A great post, Mari, which ought to provoke lots of interesting musings in those who read it. There's so much to say about it, but I'll offer just two things.
First, the subjective 'truth' you identify is certainly very real for the person experiencing it which, in turn, implies a multiplicity of truths, all legitimate but not all shared. (Discuss.)
Second, the passage from 'Loving Imogen' reminded me of Stendhal. In his memoir, on more than one occasion he recalls intense experiences (especially with women) but stops short of describing the entirety of the contact because 'ce serait faire du roman'. In other words, putting it on paper would begin to fictionalise it and it would therefore be lost to him as a 'real' memory.
There's actually a condition called Stendhal syndrome. On his first visit to Florence, the concentration of 'culture' there gave him 'palpitations of the heart'. Apparently, many visitors to the city have similar experiences of nausea, dizziness and increased pulse rate - an interesting condition which seems to link your 'truth' and 'reality' very closely.

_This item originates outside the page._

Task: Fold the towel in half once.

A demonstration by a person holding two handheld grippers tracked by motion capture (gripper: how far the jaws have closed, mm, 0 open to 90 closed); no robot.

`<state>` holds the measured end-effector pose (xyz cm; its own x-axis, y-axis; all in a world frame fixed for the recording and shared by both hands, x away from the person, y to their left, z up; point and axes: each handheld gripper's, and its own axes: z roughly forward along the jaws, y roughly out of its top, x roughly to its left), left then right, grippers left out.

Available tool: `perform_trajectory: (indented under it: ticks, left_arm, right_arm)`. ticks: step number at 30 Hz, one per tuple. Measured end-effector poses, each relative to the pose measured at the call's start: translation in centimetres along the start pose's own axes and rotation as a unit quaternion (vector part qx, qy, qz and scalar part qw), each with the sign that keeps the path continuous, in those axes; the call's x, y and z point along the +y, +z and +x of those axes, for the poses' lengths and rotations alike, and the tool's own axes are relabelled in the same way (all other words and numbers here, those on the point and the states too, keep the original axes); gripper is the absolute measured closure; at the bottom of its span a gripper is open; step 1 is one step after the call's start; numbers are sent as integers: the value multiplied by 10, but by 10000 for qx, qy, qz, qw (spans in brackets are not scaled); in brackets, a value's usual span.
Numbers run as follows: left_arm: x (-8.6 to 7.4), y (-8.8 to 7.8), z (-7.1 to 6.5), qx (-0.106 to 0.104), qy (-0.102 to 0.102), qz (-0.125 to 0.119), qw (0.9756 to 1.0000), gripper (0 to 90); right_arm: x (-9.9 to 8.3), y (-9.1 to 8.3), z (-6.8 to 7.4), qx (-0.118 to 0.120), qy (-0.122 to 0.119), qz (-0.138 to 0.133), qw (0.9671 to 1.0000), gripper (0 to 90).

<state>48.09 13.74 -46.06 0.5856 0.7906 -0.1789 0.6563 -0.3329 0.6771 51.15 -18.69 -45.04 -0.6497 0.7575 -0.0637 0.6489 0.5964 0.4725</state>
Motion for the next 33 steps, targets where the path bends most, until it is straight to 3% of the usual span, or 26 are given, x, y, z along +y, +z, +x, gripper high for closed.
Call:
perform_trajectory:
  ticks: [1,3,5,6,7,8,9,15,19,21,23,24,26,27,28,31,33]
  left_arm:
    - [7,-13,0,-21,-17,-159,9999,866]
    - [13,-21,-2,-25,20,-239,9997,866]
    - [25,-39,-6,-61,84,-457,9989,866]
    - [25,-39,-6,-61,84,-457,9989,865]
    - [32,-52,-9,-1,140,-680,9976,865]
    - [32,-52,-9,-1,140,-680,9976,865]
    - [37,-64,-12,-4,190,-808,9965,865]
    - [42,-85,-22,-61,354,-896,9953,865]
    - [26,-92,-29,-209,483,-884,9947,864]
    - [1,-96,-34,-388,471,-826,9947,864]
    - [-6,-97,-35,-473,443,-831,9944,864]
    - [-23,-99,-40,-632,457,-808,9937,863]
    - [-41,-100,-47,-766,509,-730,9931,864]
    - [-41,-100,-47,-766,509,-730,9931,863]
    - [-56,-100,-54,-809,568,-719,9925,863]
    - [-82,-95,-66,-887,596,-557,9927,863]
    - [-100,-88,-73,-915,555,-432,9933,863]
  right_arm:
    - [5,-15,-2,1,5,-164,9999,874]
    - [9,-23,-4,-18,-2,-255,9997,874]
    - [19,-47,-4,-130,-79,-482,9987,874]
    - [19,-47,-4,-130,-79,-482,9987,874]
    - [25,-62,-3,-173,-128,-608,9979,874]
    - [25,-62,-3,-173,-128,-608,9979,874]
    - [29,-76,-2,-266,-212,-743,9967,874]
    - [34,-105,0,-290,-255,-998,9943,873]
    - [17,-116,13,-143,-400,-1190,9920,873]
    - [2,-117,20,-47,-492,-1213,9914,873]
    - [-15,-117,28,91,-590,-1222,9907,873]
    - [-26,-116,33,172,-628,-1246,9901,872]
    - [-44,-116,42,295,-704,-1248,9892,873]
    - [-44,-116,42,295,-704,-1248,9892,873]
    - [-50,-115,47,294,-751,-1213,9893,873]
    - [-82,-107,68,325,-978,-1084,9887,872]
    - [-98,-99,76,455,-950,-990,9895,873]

Catherine Czerkawska said...

I agree with you. And it's why most people found Dawkins's pronouncements about fairy tales so ridiculous. Even very young children quickly seem to know the difference between real life and their strong, vibrant fantasy life which is 'true' in quite a different way. Bernard MacLaverty calls fiction 'made up truth' and that's a great description as well.

Mari Biella said...

Thanks for commenting, Bill and Catherine. Bill - I like the idea of a "multiplicity of truths" - instinctively, that sounds very true! Catherine - I like "made up truth". That pretty much sums it up!

Dennis Hamley said...

A post after my own heart, Mari. My Hare Trilogy is entirely about about it: I wrote an article years ago in which I called it 'a meditation on the nature of truth'. In Hare's Choice, the Overseer says, 'Things aren't untrue just because they never happened.' I'm rather glad to see that that almost throwaway remark has been noted and seized on by others, because I think it's profoundly true. If I didn't, I wouldn't have spend the last forty years trying to write fiction, that most significant of forms.

Lydia Bennet said...

Lovely post, Mari. this also applies to poetry which must be 'true' even if it's the poet speaking imagined words from the mouth and mind of another being or object. apart from in Mathematics, where truth of an absolute kind can exist and be beautiful because of that, there are many kinds of truth.

Reb MacRath said...

Well done, Mari. Lying for a living has never sounded nobler--even if one can't make a living at it. I'll have to check out Loving Imogen.